What the task requires:
Count the lines below that hold "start". Give the number without comment.

Dataset section:
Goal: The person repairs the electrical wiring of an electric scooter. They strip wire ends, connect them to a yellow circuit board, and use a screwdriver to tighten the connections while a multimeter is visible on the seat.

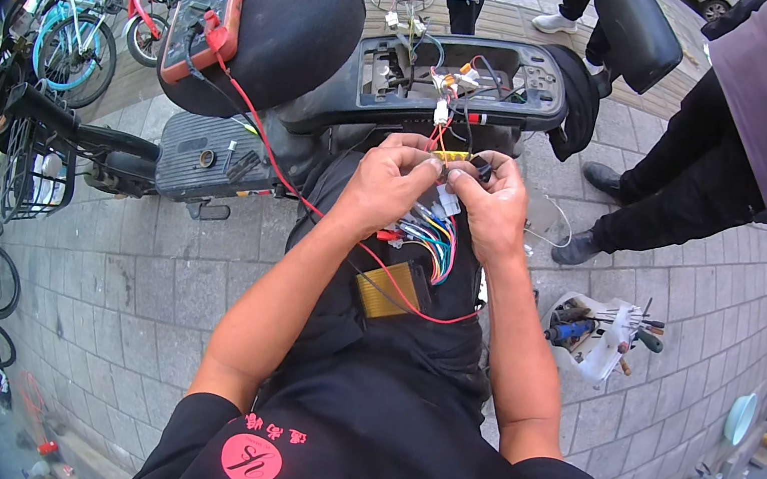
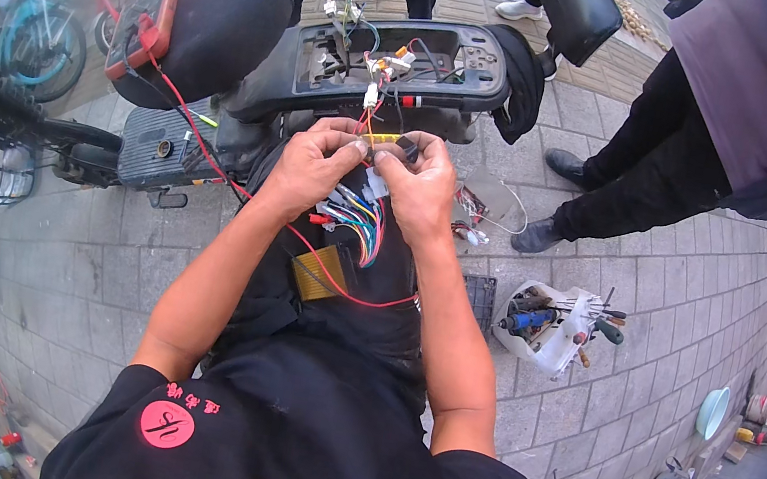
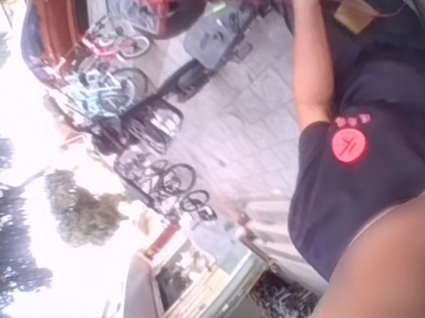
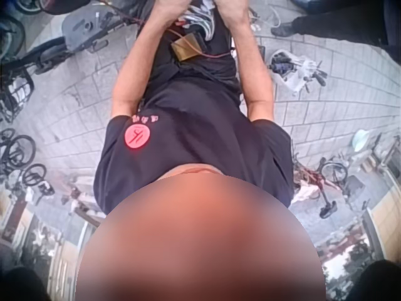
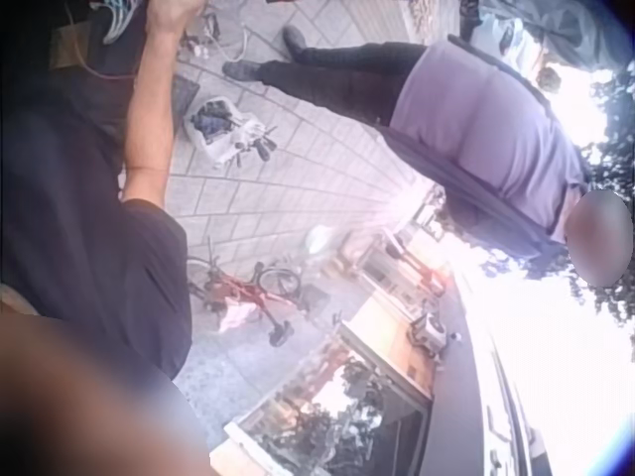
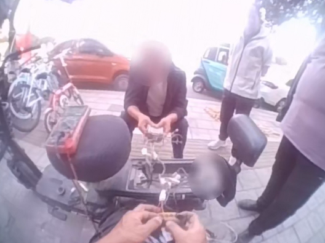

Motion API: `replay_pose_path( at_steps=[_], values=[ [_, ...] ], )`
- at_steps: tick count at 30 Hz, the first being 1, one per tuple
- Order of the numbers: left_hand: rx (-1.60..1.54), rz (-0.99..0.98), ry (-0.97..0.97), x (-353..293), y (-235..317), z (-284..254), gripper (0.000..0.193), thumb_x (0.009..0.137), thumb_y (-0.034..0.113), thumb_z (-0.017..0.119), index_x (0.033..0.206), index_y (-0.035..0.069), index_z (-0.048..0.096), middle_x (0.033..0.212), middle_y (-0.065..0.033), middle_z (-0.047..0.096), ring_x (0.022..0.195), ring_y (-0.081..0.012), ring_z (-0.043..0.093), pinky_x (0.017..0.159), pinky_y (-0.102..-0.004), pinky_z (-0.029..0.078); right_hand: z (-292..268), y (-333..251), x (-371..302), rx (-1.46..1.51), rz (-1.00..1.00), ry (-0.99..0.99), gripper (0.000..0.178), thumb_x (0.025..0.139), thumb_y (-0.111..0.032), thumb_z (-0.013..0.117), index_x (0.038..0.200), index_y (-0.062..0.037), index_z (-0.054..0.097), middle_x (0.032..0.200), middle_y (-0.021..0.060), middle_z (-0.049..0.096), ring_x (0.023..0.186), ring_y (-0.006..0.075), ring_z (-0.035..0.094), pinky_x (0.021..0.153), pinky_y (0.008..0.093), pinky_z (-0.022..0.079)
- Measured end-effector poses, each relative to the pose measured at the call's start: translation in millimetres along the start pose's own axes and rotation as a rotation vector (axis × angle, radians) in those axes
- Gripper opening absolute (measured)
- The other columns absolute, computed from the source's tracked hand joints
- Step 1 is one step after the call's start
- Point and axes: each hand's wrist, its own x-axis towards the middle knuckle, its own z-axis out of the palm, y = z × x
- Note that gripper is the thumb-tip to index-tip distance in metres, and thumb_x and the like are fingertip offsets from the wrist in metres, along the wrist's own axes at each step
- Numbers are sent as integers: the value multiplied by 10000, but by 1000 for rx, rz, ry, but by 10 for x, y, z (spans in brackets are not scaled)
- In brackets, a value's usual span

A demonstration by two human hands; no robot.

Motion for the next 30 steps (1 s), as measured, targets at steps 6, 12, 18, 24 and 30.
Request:
replay_pose_path(
  at_steps=[6, 12, 18, 24, 30],
  values=[
    [-2, -52, 5, -29, 150, -14, 286, 986, 232, 834, 1100, -29, 853, 1391, -152, 683, 1218, -201, 685, 1004, -336, 554, -11, -2, -48, 47, -13, -2, 414, 977, 28, 734, 1325, 59, 513, 1102, 122, 754, 924, 136, 723, 844, 279, 600],
    [179, 33, 81, -94, 198, 58, 306, 966, 273, 842, 1125, 12, 859, 1353, -198, 718, 1204, -256, 722, 985, -375, 588, -31, 48, -67, 99, -18, 2, 388, 1001, 17, 718, 1329, 51, 514, 1113, 127, 763, 915, 134, 725, 842, 277, 599],
    [250, 83, 86, -125, 157, 83, 299, 976, 259, 822, 1158, 25, 854, 1372, -198, 711, 1225, -286, 717, 1029, -397, 571, -49, 41, -69, 85, -35, -18, 378, 1034, -21, 723, 1340, 47, 513, 1121, 130, 770, 936, 134, 734, 828, 269, 600],
    [312, 123, 109, -153, 143, 118, 281, 979, 254, 787, 1141, 36, 860, 1407, -209, 689, 1253, -321, 705, 1043, -420, 573, -49, 55, -73, 74, -59, -47, 365, 1050, -23, 710, 1353, 37, 515, 1152, 148, 779, 953, 133, 740, 851, 275, 612],
    [327, 125, 128, -187, 141, 143, 287, 979, 238, 789, 1143, 8, 841, 1433, -237, 667, 1304, -361, 679, 1096, -422, 542, -96, 50, -59, 130, -40, -101, 329, 1086, -53, 667, 1367, 24, 515, 1174, 181, 786, 980, 174, 768, 887, 295, 625]
  ],
)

Solution:
2